[Your instructions]: Read through the data, and wherever a line holds the word "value", write that line out.

..............................

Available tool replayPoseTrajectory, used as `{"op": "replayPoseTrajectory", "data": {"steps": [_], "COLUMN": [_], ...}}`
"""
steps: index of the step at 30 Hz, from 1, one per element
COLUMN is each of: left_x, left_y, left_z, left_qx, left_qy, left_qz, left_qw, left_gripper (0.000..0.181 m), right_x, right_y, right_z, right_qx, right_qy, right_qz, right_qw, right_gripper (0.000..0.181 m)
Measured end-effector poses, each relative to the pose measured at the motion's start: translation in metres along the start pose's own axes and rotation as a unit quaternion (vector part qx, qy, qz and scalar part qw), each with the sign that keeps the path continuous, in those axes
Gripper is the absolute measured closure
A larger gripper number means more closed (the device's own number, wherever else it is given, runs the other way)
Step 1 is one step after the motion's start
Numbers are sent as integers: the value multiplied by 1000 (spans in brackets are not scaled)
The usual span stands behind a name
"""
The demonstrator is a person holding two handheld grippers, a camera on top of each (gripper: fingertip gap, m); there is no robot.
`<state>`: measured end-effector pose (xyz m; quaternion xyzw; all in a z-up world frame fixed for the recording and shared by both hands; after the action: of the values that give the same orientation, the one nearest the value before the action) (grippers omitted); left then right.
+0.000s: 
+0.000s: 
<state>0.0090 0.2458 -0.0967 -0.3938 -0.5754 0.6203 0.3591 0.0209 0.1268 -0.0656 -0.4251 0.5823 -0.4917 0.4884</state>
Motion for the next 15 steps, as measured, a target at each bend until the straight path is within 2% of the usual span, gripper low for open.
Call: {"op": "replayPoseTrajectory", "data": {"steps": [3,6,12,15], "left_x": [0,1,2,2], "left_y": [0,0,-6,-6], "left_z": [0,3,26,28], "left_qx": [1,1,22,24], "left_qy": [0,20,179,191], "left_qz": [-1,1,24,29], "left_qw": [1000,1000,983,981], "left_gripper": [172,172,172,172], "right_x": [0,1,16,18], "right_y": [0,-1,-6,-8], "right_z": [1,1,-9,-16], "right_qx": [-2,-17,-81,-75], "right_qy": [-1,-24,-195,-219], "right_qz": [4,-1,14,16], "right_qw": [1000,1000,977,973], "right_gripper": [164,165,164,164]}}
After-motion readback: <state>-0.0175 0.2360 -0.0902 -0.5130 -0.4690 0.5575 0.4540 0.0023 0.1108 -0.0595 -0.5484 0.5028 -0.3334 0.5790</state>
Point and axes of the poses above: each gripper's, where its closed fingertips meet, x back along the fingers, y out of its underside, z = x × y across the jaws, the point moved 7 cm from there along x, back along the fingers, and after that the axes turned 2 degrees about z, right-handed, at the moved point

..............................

[Problem solution]:
Numbers are sent as integers: the value multiplied by 1000 (spans in brackets are not scaled)
`<state>`: measured end-effector pose (xyz m; quaternion xyzw; all in a z-up world frame fixed for the recording and shared by both hands; after the action: of the values that give the same orientation, the one nearest the value before the action) (grippers omitted); left then right.

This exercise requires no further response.